The listing has to be given again in full and exactly.

_RECORDS_:
**********

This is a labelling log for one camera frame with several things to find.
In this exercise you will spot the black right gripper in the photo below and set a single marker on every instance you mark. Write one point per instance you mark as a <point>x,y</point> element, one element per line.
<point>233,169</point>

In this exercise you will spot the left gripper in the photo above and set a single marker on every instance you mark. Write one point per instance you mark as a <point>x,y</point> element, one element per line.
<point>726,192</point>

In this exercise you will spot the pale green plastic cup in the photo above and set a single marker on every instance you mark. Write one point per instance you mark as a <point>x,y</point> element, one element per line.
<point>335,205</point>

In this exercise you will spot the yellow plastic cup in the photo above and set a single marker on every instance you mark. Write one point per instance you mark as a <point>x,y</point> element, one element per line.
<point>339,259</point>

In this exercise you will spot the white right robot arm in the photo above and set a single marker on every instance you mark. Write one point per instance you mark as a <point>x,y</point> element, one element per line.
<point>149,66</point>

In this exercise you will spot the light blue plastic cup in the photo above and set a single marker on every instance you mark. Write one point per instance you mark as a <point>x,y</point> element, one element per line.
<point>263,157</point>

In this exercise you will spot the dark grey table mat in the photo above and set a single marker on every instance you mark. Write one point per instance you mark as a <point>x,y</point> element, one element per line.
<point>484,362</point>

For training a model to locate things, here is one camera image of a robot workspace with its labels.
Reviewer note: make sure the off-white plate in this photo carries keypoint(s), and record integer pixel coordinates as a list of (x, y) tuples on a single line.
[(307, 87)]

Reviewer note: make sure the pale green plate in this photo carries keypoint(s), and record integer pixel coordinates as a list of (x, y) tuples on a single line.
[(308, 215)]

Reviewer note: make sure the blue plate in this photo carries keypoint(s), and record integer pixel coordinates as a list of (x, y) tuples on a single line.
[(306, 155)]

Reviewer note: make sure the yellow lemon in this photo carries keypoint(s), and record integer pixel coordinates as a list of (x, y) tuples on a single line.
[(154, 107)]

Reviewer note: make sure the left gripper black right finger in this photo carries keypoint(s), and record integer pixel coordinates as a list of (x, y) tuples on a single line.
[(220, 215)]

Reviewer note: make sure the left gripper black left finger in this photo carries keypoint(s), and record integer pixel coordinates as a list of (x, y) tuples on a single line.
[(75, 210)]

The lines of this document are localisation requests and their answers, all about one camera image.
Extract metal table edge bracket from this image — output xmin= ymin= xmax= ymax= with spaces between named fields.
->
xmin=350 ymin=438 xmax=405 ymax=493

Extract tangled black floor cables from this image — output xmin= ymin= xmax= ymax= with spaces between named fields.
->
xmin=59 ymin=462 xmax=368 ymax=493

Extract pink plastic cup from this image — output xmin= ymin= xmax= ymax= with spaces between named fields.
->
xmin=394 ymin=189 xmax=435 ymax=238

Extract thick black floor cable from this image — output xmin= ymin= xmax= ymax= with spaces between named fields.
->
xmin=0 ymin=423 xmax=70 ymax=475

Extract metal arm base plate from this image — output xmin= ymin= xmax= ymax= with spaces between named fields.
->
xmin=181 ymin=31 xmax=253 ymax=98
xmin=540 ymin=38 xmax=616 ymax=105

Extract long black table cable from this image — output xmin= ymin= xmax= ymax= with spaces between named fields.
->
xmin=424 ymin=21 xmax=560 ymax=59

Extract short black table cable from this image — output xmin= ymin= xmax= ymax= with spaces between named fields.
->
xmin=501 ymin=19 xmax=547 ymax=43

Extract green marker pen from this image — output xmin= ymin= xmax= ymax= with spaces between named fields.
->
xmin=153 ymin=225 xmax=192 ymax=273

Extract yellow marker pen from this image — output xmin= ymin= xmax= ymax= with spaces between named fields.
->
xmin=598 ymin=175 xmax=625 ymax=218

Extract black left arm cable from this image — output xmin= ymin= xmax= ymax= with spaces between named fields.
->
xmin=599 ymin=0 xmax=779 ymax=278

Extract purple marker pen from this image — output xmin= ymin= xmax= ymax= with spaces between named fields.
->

**********

_EXERCISE ANSWER_:
This is a labelling log for one camera frame with several things to find.
In this exercise you will spot the black right gripper in the photo below and set a single marker on every instance you mark. Write one point per instance you mark as a <point>x,y</point> element, one element per line.
<point>233,169</point>

In this exercise you will spot the left gripper in the photo above and set a single marker on every instance you mark. Write one point per instance you mark as a <point>x,y</point> element, one element per line.
<point>726,192</point>

In this exercise you will spot the pale green plastic cup in the photo above and set a single marker on every instance you mark. Write one point per instance you mark as a <point>x,y</point> element, one element per line.
<point>335,205</point>

In this exercise you will spot the yellow plastic cup in the photo above and set a single marker on every instance you mark. Write one point per instance you mark as a <point>x,y</point> element, one element per line.
<point>339,259</point>

In this exercise you will spot the white right robot arm in the photo above and set a single marker on every instance you mark. Write one point per instance you mark as a <point>x,y</point> element, one element per line.
<point>149,66</point>

In this exercise you will spot the light blue plastic cup in the photo above and set a single marker on every instance you mark. Write one point per instance you mark as a <point>x,y</point> element, one element per line.
<point>263,157</point>

In this exercise you will spot the dark grey table mat in the photo above and set a single marker on every instance you mark. Write one point per instance you mark as a <point>x,y</point> element, one element per line.
<point>484,362</point>

For training a model to locate things, here is one camera image of a robot workspace with its labels.
Reviewer note: make sure the off-white plate in this photo carries keypoint(s), and record integer pixel coordinates as a list of (x, y) tuples on a single line.
[(307, 87)]

Reviewer note: make sure the pale green plate in this photo carries keypoint(s), and record integer pixel coordinates as a list of (x, y) tuples on a single line.
[(308, 215)]

Reviewer note: make sure the blue plate in this photo carries keypoint(s), and record integer pixel coordinates as a list of (x, y) tuples on a single line.
[(306, 155)]

Reviewer note: make sure the yellow lemon in this photo carries keypoint(s), and record integer pixel coordinates as a list of (x, y) tuples on a single line.
[(154, 107)]

Reviewer note: make sure the left gripper black right finger in this photo carries keypoint(s), and record integer pixel coordinates as a list of (x, y) tuples on a single line.
[(220, 215)]

Reviewer note: make sure the left gripper black left finger in this photo carries keypoint(s), and record integer pixel coordinates as a list of (x, y) tuples on a single line.
[(75, 210)]

The lines of this document are localisation requests and their answers, all about one camera image.
Extract metal table edge bracket from this image — output xmin= ymin= xmax= ymax= with spaces between named fields.
->
xmin=350 ymin=438 xmax=405 ymax=493

Extract tangled black floor cables from this image — output xmin= ymin= xmax= ymax= with spaces between named fields.
->
xmin=59 ymin=462 xmax=368 ymax=493

Extract pink plastic cup from this image — output xmin= ymin= xmax= ymax= with spaces between named fields.
->
xmin=394 ymin=189 xmax=435 ymax=238

Extract thick black floor cable from this image — output xmin= ymin= xmax= ymax= with spaces between named fields.
->
xmin=0 ymin=423 xmax=70 ymax=475

Extract metal arm base plate from this image — output xmin= ymin= xmax= ymax= with spaces between named fields.
->
xmin=181 ymin=31 xmax=253 ymax=98
xmin=540 ymin=38 xmax=616 ymax=105

Extract long black table cable from this image — output xmin= ymin= xmax= ymax= with spaces between named fields.
->
xmin=424 ymin=21 xmax=560 ymax=59

Extract short black table cable from this image — output xmin= ymin= xmax= ymax= with spaces between named fields.
->
xmin=501 ymin=19 xmax=547 ymax=43

Extract green marker pen from this image — output xmin= ymin= xmax= ymax= with spaces between named fields.
->
xmin=153 ymin=225 xmax=192 ymax=273

Extract yellow marker pen from this image — output xmin= ymin= xmax= ymax= with spaces between named fields.
->
xmin=598 ymin=175 xmax=625 ymax=218

Extract black left arm cable from this image — output xmin= ymin= xmax= ymax= with spaces between named fields.
->
xmin=599 ymin=0 xmax=779 ymax=278

Extract purple marker pen from this image — output xmin= ymin= xmax= ymax= with spaces between named fields.
->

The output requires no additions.